Exercise details — Copy the data that follows exactly, and include none of its images.

Data —
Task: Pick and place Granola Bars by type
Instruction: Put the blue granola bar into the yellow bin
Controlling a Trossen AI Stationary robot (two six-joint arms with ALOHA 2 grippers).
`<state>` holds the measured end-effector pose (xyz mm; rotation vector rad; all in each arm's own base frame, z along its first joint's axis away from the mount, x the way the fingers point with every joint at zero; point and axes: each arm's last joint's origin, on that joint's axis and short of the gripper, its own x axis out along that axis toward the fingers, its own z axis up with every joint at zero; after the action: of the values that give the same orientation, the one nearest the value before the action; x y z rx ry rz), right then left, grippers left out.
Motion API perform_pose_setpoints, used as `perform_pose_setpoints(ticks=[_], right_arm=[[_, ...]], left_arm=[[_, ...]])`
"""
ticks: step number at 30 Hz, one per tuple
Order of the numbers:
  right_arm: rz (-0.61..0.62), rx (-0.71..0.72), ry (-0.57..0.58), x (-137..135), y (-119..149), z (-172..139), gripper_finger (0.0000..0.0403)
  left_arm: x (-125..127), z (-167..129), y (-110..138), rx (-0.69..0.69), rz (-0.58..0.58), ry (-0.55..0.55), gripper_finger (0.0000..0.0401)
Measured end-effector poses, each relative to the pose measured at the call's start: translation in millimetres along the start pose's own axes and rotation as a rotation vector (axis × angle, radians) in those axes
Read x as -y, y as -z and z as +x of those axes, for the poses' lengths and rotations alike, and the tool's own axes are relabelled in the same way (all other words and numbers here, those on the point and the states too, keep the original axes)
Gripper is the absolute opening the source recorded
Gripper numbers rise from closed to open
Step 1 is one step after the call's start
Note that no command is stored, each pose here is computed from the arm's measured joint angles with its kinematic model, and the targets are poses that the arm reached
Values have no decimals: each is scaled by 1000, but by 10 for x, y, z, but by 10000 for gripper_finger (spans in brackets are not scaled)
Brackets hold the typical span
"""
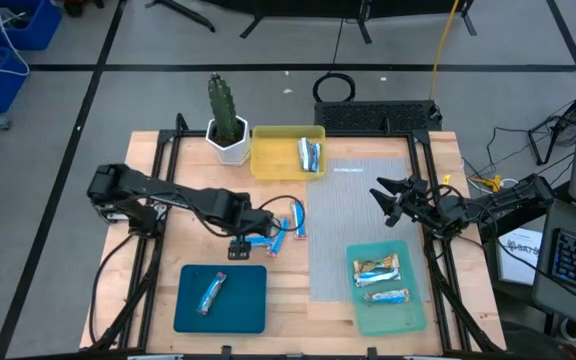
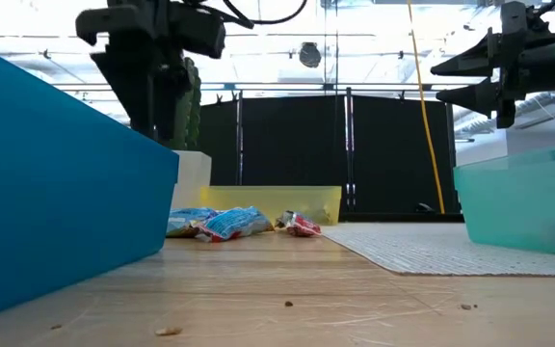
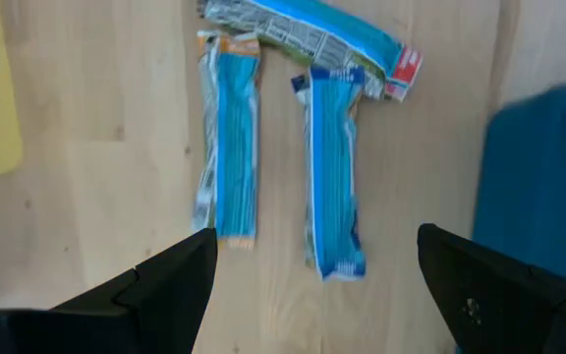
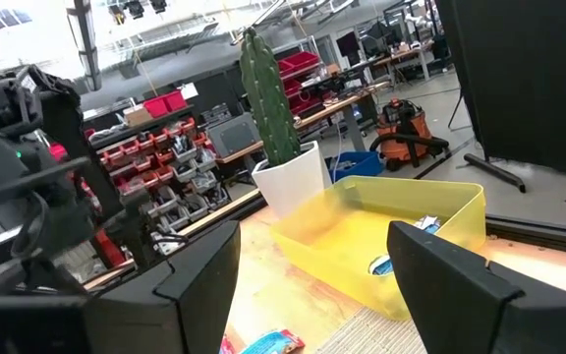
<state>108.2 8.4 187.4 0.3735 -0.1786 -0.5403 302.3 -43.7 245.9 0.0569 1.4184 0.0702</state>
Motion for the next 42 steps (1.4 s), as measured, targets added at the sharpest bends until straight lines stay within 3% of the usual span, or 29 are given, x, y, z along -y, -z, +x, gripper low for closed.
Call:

Your response —
Task: Pick and place Granola Bars by type
Instruction: Put the blue granola bar into the yellow bin
Controlling a Trossen AI Stationary robot (two six-joint arms with ALOHA 2 grippers).
`<state>` holds the measured end-effector pose (xyz mm; rotation vector rad; all in each arm's own base frame, z along its first joint's axis away from the mount, x the way the fingers point with every joint at zero; point and axes: each arm's last joint's origin, on that joint's axis and short of the gripper, its own x axis out along that axis toward the fingers, its own z axis up with every joint at zero; after the action: of the values that give the same orientation, the one nearest the value before the action; x y z rx ry rz), right then left, grippers left out.
Motion API perform_pose_setpoints, used as `perform_pose_setpoints(ticks=[_], right_arm=[[_, ...]], left_arm=[[_, ...]])`
"""
ticks: step number at 30 Hz, one per tuple
Order of the numbers:
  right_arm: rz (-0.61..0.62), rx (-0.71..0.72), ry (-0.57..0.58), x (-137..135), y (-119..149), z (-172..139), gripper_finger (0.0000..0.0403)
  left_arm: x (-125..127), z (-167..129), y (-110..138), rx (-0.69..0.69), rz (-0.58..0.58), ry (-0.55..0.55), gripper_finger (0.0000..0.0401)
Measured end-effector poses, each relative to the pose measured at the call's start: translation in millimetres along the start pose's own axes and rotation as a rotation vector (axis × angle, radians) in those axes
Read x as -y, y as -z and z as +x of those axes, for the poses' lengths and rotations alike, and the tool's own axes are relabelled in the same way (all other words and numbers here, those on the point and the states too, keep the original axes)
Gripper is the absolute opening the source recorded
Gripper numbers rise from closed to open
Step 1 is one step after the call's start
Note that no command is stored, each pose here is computed from the arm's measured joint angles with its kinematic model, and the targets are poses that the arm reached
Values have no decimals: each is scaled by 1000, but by 10 for x, y, z, but by 10000 for gripper_finger (spans in brackets are not scaled)
Brackets hold the typical span
"""
<state>108.2 8.4 187.4 0.3735 -0.1786 -0.5403 302.3 -43.7 245.9 0.0569 1.4184 0.0702</state>
Motion for the next 42 steps (1.4 s), as measured, targets added at the sharpest bends until straight lines stay within 3% of the usual span, or 29 are given, x, y, z along -y, -z, +x, gripper low for closed.
Call:

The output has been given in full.